Erick menyampaikan bahwa capaian tersebut melampaui sejumlah prediksi yang sebelumnya memperkirakan kemungkinan terjadinya kontraksi ekonomi.

“Pertumbuhan 4,87 persen ini menurut saya cukup baik. Banyak yang sebelumnya memprediksi akan jauh di bawah itu. Kalau kita bandingkan dengan angka di banyak negara, kondisi kita relatif lebih stabil,” ujar Erick di Kantor Kementerian BUMN, Jakarta, Senin (5/5/2025).
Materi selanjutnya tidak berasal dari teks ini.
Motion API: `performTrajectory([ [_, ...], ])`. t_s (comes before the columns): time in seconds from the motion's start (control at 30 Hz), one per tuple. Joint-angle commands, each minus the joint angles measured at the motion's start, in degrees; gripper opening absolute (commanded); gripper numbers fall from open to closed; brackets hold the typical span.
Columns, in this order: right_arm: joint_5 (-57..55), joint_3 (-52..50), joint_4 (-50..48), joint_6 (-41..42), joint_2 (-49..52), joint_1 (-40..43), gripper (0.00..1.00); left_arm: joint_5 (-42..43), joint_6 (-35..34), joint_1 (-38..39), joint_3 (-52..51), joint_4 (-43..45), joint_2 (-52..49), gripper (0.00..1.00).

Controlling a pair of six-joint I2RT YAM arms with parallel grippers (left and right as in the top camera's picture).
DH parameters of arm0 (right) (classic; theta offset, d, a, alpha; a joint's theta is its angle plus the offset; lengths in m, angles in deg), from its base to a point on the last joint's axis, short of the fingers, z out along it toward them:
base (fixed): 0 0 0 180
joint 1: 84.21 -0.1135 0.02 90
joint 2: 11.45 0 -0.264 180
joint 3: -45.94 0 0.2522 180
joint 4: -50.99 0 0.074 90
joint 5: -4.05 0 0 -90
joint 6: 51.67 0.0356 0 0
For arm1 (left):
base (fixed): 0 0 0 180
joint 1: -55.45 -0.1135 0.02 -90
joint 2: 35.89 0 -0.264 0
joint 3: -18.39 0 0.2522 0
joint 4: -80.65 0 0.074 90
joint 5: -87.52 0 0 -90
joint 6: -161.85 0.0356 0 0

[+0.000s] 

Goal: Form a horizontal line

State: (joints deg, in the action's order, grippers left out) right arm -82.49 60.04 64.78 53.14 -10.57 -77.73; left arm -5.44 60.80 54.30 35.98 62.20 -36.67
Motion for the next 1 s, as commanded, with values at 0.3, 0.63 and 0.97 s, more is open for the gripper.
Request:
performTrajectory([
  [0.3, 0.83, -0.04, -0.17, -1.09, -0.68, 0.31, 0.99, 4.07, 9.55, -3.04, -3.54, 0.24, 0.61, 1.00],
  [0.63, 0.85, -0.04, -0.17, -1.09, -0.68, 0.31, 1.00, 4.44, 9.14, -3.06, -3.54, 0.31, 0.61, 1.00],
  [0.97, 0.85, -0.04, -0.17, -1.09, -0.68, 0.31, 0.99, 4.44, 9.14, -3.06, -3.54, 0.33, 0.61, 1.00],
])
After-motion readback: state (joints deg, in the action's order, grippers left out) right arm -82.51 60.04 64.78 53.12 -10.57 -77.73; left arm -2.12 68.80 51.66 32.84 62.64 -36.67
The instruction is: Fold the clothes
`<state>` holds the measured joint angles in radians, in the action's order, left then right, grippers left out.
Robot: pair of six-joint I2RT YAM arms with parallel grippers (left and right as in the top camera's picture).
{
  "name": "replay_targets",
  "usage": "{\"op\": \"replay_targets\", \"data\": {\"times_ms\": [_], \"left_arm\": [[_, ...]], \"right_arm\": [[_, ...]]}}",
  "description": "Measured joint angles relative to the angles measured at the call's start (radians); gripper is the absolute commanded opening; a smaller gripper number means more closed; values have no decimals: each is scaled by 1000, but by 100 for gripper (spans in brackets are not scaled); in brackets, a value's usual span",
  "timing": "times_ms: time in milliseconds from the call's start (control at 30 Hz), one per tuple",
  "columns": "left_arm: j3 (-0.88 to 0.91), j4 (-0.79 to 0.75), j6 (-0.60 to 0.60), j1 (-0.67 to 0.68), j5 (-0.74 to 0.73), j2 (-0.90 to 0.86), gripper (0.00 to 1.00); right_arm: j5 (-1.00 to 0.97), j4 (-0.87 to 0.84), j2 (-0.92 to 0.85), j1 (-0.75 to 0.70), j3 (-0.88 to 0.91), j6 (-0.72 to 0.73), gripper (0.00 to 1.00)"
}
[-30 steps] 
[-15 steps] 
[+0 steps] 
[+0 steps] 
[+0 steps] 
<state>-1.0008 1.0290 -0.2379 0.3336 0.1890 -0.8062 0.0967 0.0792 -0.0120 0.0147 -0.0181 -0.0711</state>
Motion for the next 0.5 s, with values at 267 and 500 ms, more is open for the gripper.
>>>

Perdagangan PositifIa menambahkan bahwa kondisi perdagangan luar negeri Indonesia juga menunjukkan performa yang positif, meskipun terdapat kekhawatiran atas ketegangan geopolitik antara India dan Pakistan yang bisa berdampak pada ekspor.

“Sekarang ini ada kekhawatiran mengenai situasi India dan Pakistan yang memanas. Jika terjadi hal-hal yang tidak diharapkan, tentu akan berdampak pada perdagangan, terutama untuk komoditas seperti kelapa sawit dan batu bara. India adalah mitra dagang utama kita untuk dua komoditas itu,” tuturnya.

Erick Thohir juga mencermati bahwa nilai tukar rupiah dan kondisi pasar modal Indonesia menunjukkan tren perbaikan.

“Saya rasa, banyak pengamat yang memprediksi salah. Justru kondisi kita lebih baik dari yang diperkirakan,” tegasnya.